Ça fait un an et demi que j’essaie. Je n’y comprends toujours rien. À chaque fois qu’un schéma organisationnel s’est frayé un chemin jusque sous mes yeux de modeste citoyen, il n’a pas fallu plus de 24 heures pour qu’un spécialiste du sujet explique qu’il était faux ; sans que, soit dit en passant, ledit spécialiste ne prenne le risque de m’éclairer.
Au mieux et en croisant plusieurs sources, suis-je parvenu à dresser une liste des différentes structures qui, à des degrés divers, semblent participer à cet effort si essentiel. Voici ce que j’ai trouvé :
— La Direction Générale de la Sécurité Extérieure (DGSE). Créée en 1982, elle est placée directement sous l’autorité du Ministère de la Défense. C’est le service de renseignement extérieur de la France, chargé de l’espionnage et du contre-espionnage et donc aussi de la lutte anti-terrorisme.

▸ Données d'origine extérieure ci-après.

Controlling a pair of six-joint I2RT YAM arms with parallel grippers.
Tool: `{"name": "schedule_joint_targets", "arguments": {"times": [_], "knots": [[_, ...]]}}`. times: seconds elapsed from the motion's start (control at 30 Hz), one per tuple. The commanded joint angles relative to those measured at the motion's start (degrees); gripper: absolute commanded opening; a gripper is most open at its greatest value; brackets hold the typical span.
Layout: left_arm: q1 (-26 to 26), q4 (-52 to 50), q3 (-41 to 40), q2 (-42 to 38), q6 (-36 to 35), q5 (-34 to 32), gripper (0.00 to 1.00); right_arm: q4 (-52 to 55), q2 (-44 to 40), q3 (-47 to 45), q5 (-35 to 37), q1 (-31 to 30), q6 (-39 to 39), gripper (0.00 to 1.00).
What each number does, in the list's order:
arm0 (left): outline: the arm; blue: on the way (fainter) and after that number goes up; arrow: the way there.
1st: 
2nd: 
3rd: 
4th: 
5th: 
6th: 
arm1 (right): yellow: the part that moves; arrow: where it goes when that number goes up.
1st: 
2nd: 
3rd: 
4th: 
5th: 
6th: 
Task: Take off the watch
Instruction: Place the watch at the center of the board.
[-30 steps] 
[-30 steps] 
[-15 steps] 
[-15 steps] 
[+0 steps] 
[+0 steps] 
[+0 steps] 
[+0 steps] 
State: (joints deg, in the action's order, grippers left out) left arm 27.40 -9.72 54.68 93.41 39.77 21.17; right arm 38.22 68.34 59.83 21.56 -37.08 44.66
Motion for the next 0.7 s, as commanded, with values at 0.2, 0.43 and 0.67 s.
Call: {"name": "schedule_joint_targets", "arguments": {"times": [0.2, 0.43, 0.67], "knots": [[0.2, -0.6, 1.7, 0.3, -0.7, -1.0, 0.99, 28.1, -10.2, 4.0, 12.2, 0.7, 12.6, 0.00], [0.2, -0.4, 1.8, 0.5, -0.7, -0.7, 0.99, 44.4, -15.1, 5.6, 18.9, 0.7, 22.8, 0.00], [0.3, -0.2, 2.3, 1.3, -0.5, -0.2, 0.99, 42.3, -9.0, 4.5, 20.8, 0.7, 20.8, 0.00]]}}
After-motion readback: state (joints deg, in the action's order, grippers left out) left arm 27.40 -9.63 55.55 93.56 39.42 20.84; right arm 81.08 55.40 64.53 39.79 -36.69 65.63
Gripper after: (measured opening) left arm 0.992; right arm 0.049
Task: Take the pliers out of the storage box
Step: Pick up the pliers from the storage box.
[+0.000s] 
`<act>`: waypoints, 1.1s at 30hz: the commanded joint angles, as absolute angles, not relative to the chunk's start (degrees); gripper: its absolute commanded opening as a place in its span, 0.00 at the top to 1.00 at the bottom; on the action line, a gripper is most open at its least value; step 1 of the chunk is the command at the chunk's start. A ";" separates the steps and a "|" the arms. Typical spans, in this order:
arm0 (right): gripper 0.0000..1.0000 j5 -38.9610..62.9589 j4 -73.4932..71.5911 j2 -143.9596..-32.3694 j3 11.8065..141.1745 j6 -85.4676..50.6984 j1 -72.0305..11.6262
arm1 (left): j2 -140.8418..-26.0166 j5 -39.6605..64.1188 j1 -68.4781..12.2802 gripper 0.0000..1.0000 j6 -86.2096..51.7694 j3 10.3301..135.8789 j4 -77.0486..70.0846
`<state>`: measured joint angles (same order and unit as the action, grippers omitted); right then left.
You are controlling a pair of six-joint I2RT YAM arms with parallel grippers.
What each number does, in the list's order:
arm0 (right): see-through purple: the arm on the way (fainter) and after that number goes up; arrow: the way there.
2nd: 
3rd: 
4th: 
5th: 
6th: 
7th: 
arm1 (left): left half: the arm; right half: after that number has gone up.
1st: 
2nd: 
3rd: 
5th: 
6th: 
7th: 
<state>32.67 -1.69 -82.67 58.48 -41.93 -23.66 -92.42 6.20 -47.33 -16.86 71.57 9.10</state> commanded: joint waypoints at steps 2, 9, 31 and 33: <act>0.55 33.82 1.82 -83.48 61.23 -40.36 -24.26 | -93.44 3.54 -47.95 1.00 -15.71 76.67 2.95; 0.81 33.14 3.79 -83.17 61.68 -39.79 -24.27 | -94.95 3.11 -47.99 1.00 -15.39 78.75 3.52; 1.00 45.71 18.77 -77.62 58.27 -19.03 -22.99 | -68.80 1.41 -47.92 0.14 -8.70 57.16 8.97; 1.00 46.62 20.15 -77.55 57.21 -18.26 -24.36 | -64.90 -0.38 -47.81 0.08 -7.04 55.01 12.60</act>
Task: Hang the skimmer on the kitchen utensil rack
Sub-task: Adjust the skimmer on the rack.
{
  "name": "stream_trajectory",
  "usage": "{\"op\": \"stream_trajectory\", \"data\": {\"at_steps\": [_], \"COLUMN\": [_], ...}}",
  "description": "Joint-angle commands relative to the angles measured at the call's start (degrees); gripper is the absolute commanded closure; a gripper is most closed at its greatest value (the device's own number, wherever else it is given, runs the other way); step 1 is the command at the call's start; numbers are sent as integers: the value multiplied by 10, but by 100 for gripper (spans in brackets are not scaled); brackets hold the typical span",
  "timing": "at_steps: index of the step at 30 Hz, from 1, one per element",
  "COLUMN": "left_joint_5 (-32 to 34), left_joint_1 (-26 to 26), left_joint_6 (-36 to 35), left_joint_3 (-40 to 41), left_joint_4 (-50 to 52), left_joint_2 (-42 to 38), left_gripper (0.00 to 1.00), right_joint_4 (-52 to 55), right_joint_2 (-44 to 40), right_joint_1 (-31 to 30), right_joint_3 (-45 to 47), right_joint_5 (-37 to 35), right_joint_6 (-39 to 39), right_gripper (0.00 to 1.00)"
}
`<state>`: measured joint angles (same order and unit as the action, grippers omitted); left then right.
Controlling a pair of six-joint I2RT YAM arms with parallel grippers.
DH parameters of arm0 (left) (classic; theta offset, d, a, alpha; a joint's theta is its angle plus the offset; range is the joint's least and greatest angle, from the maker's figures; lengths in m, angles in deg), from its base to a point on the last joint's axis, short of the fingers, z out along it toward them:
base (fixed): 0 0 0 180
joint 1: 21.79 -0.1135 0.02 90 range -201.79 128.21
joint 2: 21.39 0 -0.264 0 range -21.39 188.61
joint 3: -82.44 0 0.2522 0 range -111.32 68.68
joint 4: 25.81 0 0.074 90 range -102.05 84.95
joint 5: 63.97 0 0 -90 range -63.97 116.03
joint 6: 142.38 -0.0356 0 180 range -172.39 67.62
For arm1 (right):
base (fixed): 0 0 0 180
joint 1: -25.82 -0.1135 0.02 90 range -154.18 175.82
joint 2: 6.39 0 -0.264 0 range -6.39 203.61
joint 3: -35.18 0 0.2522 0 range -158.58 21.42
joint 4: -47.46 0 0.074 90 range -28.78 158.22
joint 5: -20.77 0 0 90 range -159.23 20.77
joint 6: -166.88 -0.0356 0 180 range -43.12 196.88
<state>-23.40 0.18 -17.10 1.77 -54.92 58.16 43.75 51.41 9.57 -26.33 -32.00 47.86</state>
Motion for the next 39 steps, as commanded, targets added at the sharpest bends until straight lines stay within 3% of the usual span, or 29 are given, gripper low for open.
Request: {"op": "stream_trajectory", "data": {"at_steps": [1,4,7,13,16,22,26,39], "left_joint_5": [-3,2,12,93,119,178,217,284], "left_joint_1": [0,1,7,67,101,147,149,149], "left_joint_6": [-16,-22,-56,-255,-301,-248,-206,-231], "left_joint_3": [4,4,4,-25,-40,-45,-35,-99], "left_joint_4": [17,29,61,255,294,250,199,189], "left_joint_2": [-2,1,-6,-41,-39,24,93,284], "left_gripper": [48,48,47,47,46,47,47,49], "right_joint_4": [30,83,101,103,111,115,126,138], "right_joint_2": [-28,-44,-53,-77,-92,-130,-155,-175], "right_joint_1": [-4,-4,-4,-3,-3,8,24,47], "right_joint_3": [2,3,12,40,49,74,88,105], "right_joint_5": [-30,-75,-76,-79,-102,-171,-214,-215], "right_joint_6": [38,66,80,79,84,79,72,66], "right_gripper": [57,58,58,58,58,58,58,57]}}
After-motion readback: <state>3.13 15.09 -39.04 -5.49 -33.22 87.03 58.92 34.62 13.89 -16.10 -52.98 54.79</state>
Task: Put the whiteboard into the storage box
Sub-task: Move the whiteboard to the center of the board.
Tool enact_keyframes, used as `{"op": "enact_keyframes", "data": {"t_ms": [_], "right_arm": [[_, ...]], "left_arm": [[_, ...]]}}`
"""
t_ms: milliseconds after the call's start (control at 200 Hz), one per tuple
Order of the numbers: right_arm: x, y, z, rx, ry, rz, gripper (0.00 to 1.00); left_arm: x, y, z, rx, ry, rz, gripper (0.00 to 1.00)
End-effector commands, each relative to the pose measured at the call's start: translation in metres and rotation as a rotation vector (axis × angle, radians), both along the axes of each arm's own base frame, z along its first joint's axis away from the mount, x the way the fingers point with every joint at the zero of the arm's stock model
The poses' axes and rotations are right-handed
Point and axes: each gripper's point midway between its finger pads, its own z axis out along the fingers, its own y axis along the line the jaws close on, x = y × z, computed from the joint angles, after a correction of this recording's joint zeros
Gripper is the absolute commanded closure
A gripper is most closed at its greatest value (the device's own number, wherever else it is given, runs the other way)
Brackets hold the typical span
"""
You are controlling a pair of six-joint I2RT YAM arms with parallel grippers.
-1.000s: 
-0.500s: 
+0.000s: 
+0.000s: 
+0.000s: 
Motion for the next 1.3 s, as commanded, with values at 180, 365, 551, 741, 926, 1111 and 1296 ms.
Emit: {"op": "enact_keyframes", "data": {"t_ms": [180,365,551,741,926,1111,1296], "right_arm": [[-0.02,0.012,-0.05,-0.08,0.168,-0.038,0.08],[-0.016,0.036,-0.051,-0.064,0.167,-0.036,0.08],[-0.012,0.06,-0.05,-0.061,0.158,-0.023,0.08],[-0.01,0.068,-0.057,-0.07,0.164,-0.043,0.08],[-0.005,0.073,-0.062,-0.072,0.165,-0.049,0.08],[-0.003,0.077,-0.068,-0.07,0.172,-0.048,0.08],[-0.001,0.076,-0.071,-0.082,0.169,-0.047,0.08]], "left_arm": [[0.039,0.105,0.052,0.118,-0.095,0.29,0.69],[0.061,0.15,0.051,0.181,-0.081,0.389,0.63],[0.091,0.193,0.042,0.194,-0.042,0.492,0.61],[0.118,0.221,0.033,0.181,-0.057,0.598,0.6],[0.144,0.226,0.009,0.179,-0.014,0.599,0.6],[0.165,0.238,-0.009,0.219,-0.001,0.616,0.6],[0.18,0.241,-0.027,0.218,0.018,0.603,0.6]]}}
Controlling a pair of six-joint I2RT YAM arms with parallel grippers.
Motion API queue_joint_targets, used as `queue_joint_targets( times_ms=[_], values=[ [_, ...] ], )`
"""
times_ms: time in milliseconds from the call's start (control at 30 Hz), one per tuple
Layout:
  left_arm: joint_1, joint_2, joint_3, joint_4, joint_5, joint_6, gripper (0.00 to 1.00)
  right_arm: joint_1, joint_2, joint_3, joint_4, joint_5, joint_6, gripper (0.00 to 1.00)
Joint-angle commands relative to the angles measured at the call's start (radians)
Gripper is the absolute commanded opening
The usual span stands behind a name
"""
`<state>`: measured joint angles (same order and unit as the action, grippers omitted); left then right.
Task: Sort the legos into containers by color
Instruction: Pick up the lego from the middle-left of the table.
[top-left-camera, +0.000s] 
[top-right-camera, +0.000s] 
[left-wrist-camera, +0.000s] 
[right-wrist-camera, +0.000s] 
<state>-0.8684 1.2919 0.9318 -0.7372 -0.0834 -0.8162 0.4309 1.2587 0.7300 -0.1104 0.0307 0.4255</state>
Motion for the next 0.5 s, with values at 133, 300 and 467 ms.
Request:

— La Direction du Renseignement Militaire (DRM). Créée en 1992, elle dépend du Chef d’État-Major des Armées (CEMA) qui est lui-même placé sous l’autorité du Président de la République et du Gouvernement. Elle est chargée du renseignement tactique et stratégique sur les théâtres d’opération.
— La Direction de la Protection et de la Sécurité de la Défense (DPSD). Créée en 1981, elle dépend directement du Ministère de la Défense. Elle intervient manifestement « en matière de sécurité du personnel, des informations, du matériel et des installations sensibles. »
— La Direction Nationale du Renseignement et des Enquêtes Douanières (DNRED). Créée en 1988, elle est rattachée à la Direction Générale des Douanes et Droits Indirects (DGDDI) du Ministère des Finances et des Comptes publics. Elle est chargée de mettre en œuvre la politique du renseignement, du contrôle et de la lutte contre la fraude en matière douanière.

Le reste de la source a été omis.